Promotional single by Kodak Black featuring Juice Wrld

from the album Dying to Live
- Released: December 12, 2018
- Length: 2:44
- Label: Atlantic
- Songwriters: Bill Kapri; Jarad Higgins; Christopher Gibbs; Edgar Ferrera;
- Producers: Natra Average; SkipOnDaBeat;

= MoshPit (song) =

2018 song by Kodak Black featuring Juice Wrld

"MoshPit" is a song by American rapper Kodak Black, released on December 12, 2018 as the second promotional single from his debut studio album Dying to Live (2018). Featuring American rapper Juice Wrld, it was produced by Natra Average and SkipOnDaBeat.

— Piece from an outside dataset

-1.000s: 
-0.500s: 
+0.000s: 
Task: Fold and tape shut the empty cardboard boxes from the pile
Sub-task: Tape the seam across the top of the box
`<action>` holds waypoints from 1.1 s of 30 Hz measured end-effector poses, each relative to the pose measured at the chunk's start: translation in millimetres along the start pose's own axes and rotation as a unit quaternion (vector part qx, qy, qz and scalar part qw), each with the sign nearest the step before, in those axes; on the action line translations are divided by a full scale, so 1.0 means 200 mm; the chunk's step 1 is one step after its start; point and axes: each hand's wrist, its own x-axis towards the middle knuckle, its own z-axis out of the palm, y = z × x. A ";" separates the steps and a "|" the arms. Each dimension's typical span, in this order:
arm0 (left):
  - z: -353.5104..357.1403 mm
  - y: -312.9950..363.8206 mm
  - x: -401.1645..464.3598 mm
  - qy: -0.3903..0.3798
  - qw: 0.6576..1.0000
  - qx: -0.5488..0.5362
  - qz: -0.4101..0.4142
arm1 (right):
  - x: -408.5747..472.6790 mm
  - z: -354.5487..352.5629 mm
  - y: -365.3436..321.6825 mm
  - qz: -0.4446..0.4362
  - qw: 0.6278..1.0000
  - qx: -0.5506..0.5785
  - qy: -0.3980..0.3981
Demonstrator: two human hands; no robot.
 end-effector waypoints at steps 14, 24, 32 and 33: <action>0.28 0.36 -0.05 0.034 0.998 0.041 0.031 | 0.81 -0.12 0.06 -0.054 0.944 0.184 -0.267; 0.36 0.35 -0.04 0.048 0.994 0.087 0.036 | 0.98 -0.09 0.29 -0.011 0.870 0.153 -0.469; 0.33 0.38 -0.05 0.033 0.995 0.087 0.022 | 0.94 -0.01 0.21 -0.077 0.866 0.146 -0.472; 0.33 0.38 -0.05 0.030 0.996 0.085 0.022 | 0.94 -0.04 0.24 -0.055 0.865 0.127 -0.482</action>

==Composition and lyrics==
The song finds the rappers melodically rapping about wanting to start a moshpit; Kodak Black suggests stomping in Louboutin red bottoms. The first verse is performed by Juice Wrld in Auto-Tuned vocals, while the second and final verse is performed by Kodak Black, who references the song "Tom Ford" by Jay-Z ("I be rocking Tom Ford, popping Molly though") and sings about moshing at the Staples Center.

==Critical reception==
Dayna Haffenden of XXL gave a positive review, commenting the rappers "spit effortlessly" and that Juice Wrld "shows off his skills" in his verse. Other music critics were less favorable; Maxwell Cavaseno of HotNewHipHop wrote the song "consists of forgettable production and a Juice WRLD feature you could've easily mistaken as a miscredited Post Malone verse." Daniel Spielberger of HipHopDX considered Juice Wrld's appearance "slightly better" than the other guest features Dying to Live, "but unnecessary nonetheless."

==Charts==

| Chart (2018) | Peak position |
|---|---|
| Canada Hot 100 (Billboard) | 81 |
| New Zealand Hot Singles (RMNZ) | 9 |
| US Billboard Hot 100 | 58 |
| US Hot R&B/Hip-Hop Songs (Billboard) | 19 |

==Certifications==

| Region | Certification | Certified units/sales |
| United States (RIAA) | Platinum | 1,000,000^{‡} |
^{‡} Sales+streaming figures based on certification alone.